WHAT YOU HAVE TO DO:
Every line of the data below must be output exactly, with images left out.

RECORD SET:

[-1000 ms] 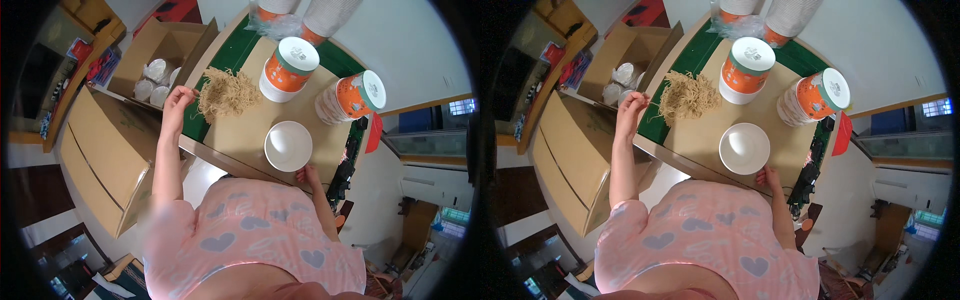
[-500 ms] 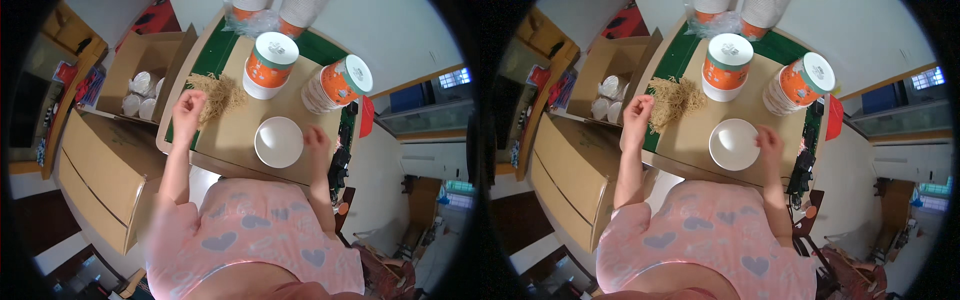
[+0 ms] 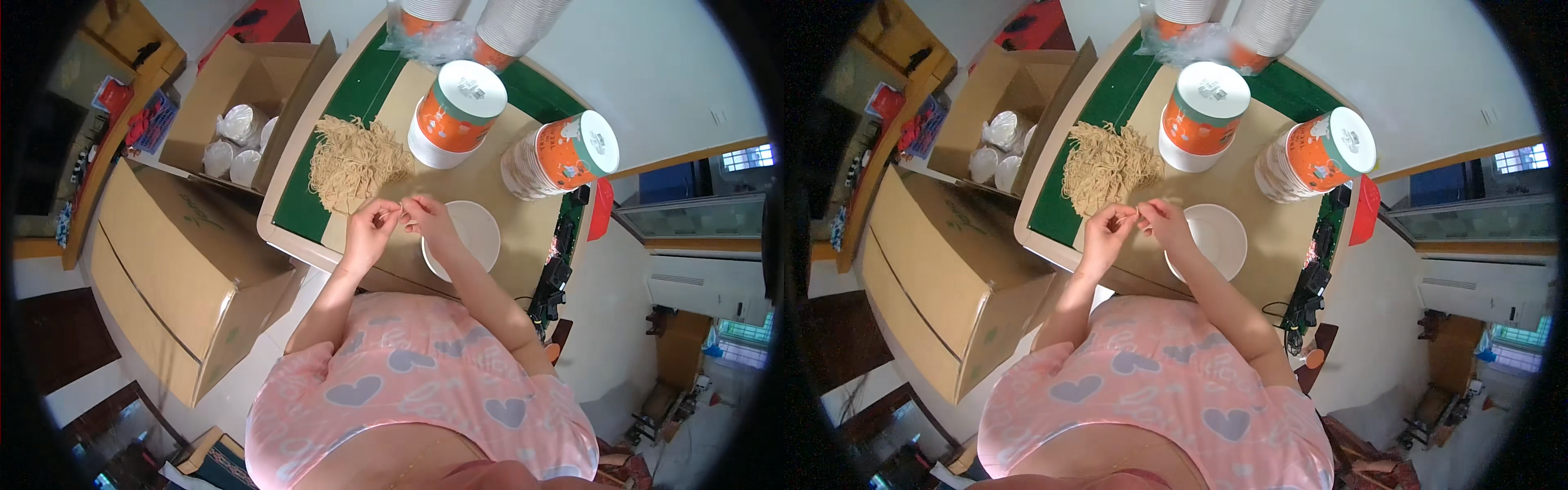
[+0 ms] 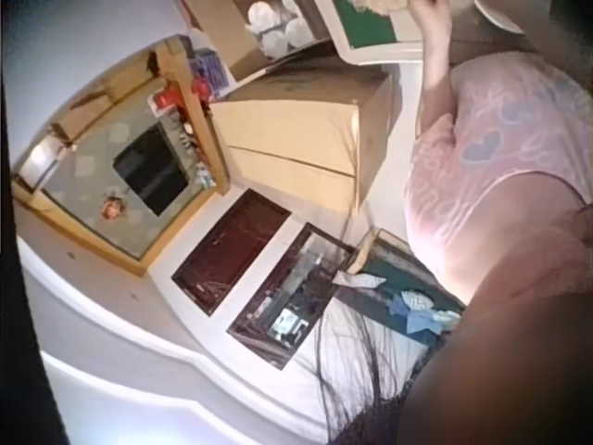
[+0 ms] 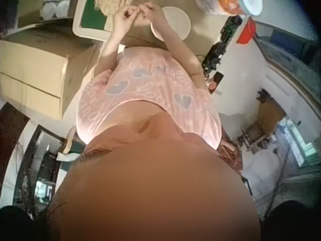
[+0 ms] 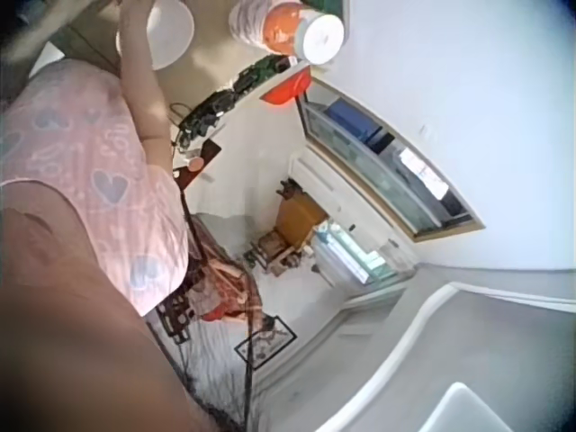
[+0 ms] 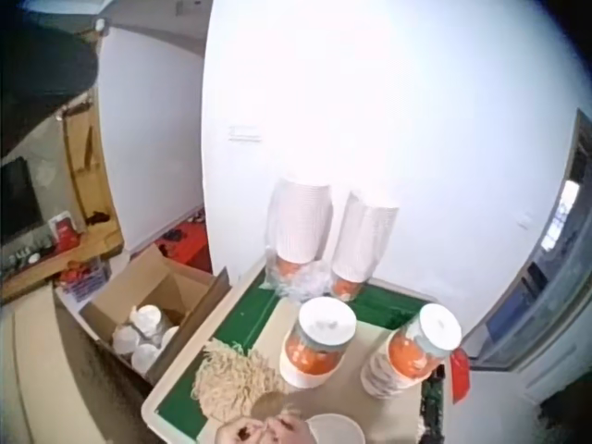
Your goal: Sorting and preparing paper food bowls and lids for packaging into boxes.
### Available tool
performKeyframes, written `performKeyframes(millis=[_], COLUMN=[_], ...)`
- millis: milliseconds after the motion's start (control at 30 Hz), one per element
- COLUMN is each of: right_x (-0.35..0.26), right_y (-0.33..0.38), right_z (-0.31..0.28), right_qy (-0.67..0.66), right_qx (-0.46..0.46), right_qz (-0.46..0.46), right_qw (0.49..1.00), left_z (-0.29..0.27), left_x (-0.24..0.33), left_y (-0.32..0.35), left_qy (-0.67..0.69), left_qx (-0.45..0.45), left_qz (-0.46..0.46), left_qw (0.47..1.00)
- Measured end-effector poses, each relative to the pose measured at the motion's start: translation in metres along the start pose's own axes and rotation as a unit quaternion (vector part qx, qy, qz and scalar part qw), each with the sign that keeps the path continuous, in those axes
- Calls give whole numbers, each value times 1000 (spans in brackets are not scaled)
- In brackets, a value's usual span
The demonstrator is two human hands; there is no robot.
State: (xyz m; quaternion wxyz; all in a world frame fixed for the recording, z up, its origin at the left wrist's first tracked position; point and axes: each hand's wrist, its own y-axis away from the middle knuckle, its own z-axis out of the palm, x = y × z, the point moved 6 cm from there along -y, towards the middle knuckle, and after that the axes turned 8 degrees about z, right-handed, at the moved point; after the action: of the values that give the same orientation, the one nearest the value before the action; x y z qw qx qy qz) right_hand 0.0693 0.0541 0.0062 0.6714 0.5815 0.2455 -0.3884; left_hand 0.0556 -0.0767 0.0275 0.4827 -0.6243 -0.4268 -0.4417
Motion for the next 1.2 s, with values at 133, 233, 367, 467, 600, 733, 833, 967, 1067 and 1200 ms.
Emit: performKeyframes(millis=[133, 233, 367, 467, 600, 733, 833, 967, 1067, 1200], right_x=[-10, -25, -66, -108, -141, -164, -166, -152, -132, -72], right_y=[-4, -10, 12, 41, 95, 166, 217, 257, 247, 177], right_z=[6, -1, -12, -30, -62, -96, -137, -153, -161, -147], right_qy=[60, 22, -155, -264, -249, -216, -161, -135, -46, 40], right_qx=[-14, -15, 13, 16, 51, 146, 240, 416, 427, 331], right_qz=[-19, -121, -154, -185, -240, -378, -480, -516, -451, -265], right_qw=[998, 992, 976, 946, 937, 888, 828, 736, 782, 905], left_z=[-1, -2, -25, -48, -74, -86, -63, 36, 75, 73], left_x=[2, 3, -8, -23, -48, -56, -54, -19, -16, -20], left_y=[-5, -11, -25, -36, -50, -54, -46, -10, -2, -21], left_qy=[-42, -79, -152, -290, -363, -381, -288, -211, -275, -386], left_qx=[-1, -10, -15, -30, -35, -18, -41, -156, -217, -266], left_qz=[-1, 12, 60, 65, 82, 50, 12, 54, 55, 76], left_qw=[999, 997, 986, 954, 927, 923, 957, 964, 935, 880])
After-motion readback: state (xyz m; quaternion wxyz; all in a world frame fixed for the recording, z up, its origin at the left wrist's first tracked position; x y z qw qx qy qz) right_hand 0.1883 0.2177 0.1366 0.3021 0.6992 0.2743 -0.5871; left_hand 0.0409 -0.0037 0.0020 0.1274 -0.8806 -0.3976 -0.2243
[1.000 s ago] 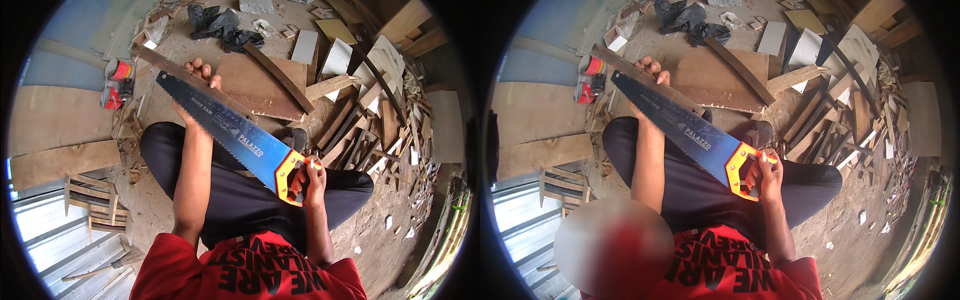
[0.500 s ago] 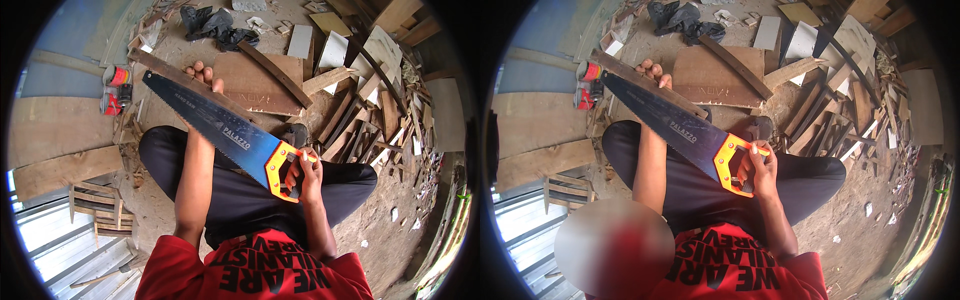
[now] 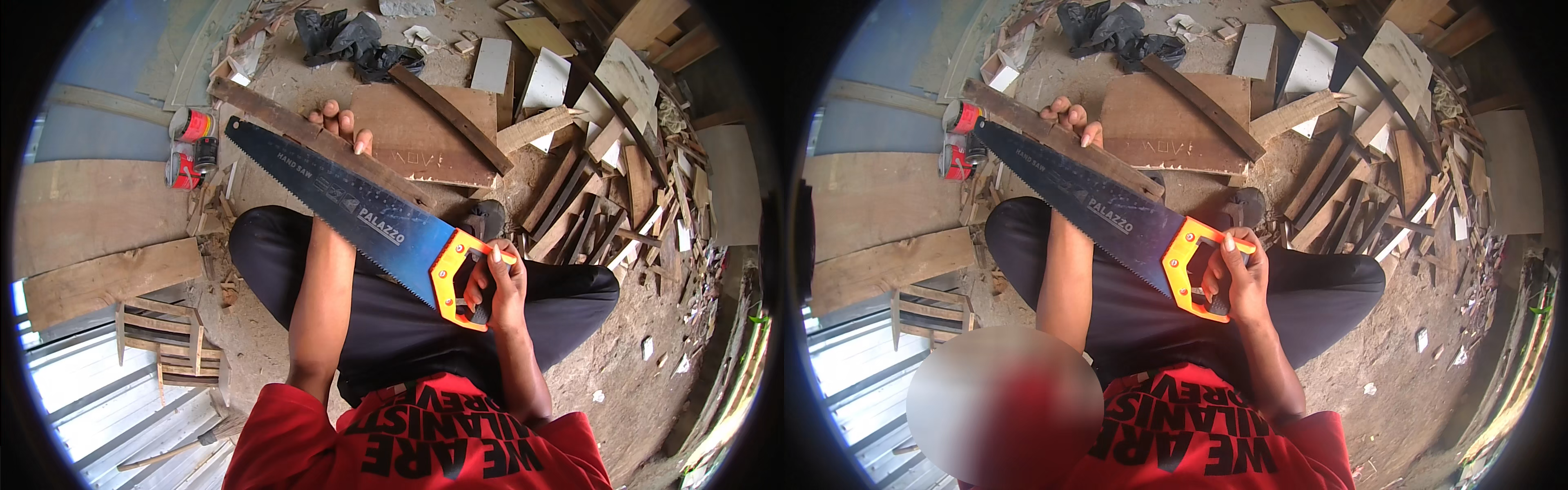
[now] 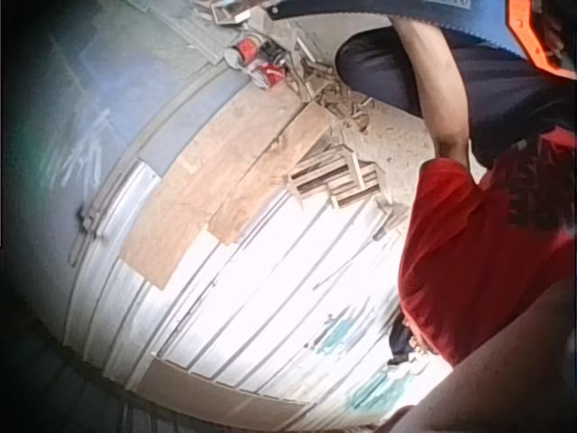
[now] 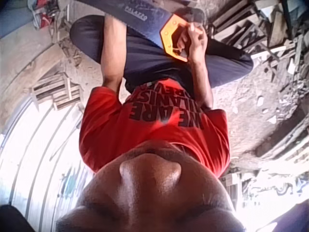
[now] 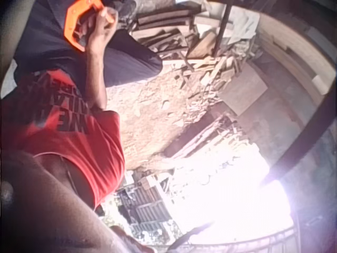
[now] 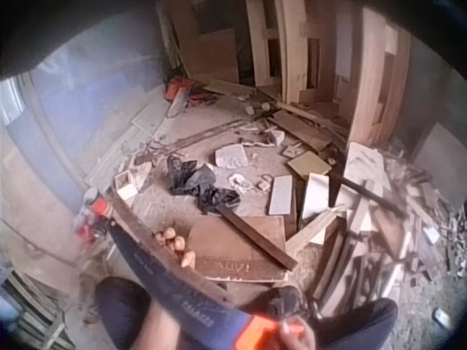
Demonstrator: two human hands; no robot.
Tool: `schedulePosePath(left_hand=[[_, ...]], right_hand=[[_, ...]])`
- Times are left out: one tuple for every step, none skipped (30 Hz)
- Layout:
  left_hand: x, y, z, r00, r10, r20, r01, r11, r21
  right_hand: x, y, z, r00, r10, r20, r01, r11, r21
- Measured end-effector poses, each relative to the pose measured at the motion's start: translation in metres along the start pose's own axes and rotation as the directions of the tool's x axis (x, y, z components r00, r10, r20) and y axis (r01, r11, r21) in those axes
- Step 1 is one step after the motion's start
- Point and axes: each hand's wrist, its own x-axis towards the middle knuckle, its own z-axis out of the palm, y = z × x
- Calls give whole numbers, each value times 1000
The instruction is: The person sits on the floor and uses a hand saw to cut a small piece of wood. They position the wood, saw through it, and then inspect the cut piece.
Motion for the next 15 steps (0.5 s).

SOLVED EXERCISE:
[-1000 ms] 
[-500 ms] 
[+0 ms] 
[+0 ms] 
[+0 ms] 
[+0 ms] 
[+0 ms] 
Your goal: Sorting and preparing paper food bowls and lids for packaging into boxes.
### Available tool
performKeyframes, written `performKeyframes(millis=[_], COLUMN=[_], ...)`
- millis: milliseconds after the motion's start (control at 30 Hz), one per element
- COLUMN is each of: right_x (-0.35..0.26), right_y (-0.33..0.38), right_z (-0.31..0.28), right_qy (-0.67..0.66), right_qx (-0.46..0.46), right_qz (-0.46..0.46), right_qw (0.49..1.00), left_z (-0.29..0.27), left_x (-0.24..0.33), left_y (-0.32..0.35), left_qy (-0.67..0.69), left_qx (-0.45..0.45), left_qz (-0.46..0.46), left_qw (0.47..1.00)
- Measured end-effector poses, each relative to the pose measured at the motion's start: translation in metres along the start pose's own axes and rotation as a unit quaternion (vector part qx, qy, qz and scalar part qw), each with the sign that keeps the path continuous, in those axes
- Calls give whole numbers, each value times 1000 (spans in brackets are not scaled)
- In brackets, a value's usual span
The demonstrator is two human hands; there is no robot.
State: (xyz m; quaternion wxyz; all in a world frame fixed for the recording, z up, its origin at the left wrist's first tracked position; point and axes: each hand's wrist, its own y-axis away from the middle knuckle, its own z-axis out of the palm, x = y × z, the point moved 6 cm from there along -y, towards the middle knuckle, and after that the axes turned 8 degrees about z, right-handed, at the moved point; after the action: of the values that give the same orientation, the one nearest the value before the action; x y z qw qx qy qz) right_hand 0.0693 0.0541 0.0062 0.6714 0.5815 0.2455 -0.3884; left_hand 0.0556 -0.0767 0.0275 0.4827 -0.6243 -0.4268 -0.4417
Motion for the next 1.2 s, with values at 133, 233, 367, 467, 600, 733, 833, 967, 1067 and 1200 ms.
Emit: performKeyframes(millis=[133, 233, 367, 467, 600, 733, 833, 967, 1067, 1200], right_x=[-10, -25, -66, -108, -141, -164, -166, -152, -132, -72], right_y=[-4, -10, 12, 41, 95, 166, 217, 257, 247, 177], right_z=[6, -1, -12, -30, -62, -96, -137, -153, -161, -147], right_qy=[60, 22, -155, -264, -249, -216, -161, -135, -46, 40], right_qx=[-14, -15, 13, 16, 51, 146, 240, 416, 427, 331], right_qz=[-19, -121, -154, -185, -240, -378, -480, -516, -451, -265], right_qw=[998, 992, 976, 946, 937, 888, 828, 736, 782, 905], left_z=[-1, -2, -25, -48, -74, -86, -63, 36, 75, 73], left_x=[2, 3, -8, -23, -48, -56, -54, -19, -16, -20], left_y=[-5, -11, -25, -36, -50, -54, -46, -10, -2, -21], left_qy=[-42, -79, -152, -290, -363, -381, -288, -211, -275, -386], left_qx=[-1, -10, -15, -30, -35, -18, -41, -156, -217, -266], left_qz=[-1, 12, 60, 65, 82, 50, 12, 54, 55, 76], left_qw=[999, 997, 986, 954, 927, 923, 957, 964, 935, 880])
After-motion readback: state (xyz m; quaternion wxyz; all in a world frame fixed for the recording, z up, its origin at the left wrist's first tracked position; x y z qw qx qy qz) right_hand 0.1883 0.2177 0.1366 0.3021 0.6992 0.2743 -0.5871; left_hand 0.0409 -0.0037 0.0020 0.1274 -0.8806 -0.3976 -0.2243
[1.000 s ago] 
[0.500 s ago] 
[now] 
[now] 
[now] 
[now] 
[now] 
Demonstrator: two human hands; no robot.
Tool: `schedulePosePath(left_hand=[[_, ...]], right_hand=[[_, ...]])`
- Times are left out: one tuple for every step, none skipped (30 Hz)
- Layout:
  left_hand: x, y, z, r00, r10, r20, r01, r11, r21
  right_hand: x, y, z, r00, r10, r20, r01, r11, r21
- Measured end-effector poses, each relative to the pose measured at the motion's start: translation in metres along the start pose's own axes and rotation as the directions of the tool's x axis (x, y, z components r00, r10, r20) and y axis (r01, r11, r21) in those axes
- Step 1 is one step after the motion's start
- Point and axes: each hand's wrist, its own x-axis towards the middle knuckle, its own z-axis out of the palm, y = z × x
- Calls give whole numbers, each value times 1000
The instruction is: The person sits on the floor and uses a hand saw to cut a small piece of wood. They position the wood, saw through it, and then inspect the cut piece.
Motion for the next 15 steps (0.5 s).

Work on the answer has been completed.